Collected material Block Start

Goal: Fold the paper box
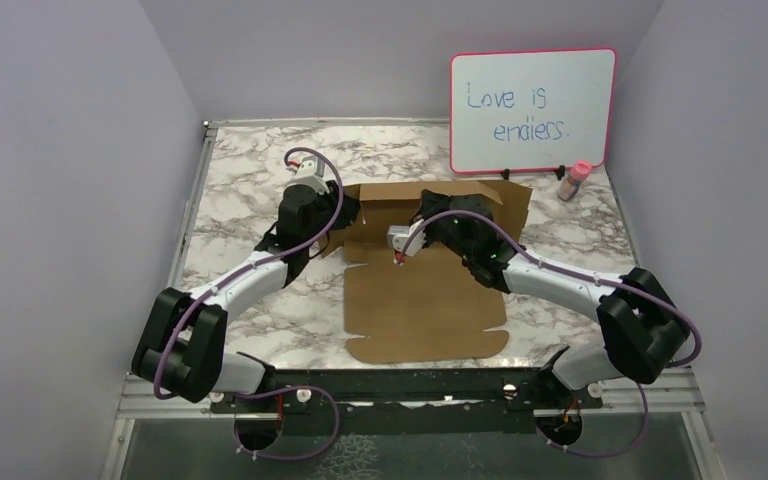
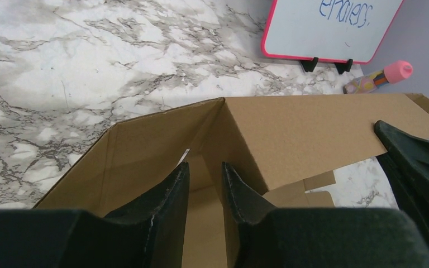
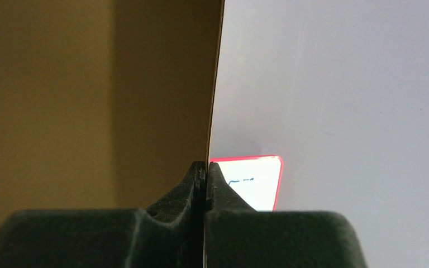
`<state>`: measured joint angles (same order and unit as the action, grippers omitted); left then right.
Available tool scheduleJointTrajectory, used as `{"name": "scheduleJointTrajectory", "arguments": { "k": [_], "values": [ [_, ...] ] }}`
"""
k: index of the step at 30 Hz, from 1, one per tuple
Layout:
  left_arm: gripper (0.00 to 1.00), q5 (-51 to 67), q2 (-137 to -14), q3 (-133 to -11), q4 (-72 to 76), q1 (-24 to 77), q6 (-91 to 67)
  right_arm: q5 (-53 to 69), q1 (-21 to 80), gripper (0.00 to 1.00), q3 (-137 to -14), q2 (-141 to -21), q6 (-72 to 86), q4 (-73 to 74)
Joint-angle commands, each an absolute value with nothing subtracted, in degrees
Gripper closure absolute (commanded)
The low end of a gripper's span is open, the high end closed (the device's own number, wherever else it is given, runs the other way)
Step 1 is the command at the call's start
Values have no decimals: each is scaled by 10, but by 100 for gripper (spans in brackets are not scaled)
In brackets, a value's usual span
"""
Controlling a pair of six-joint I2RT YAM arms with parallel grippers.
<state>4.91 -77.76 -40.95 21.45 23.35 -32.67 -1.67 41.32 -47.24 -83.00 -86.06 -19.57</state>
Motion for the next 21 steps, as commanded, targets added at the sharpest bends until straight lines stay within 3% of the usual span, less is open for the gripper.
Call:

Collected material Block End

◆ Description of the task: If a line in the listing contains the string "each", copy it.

◆ Solution to the exercise:
Joint-angle commands, each an absolute value with nothing subtracted, in degrees
Values have no decimals: each is scaled by 10, but by 100 for gripper (spans in brackets are not scaled)

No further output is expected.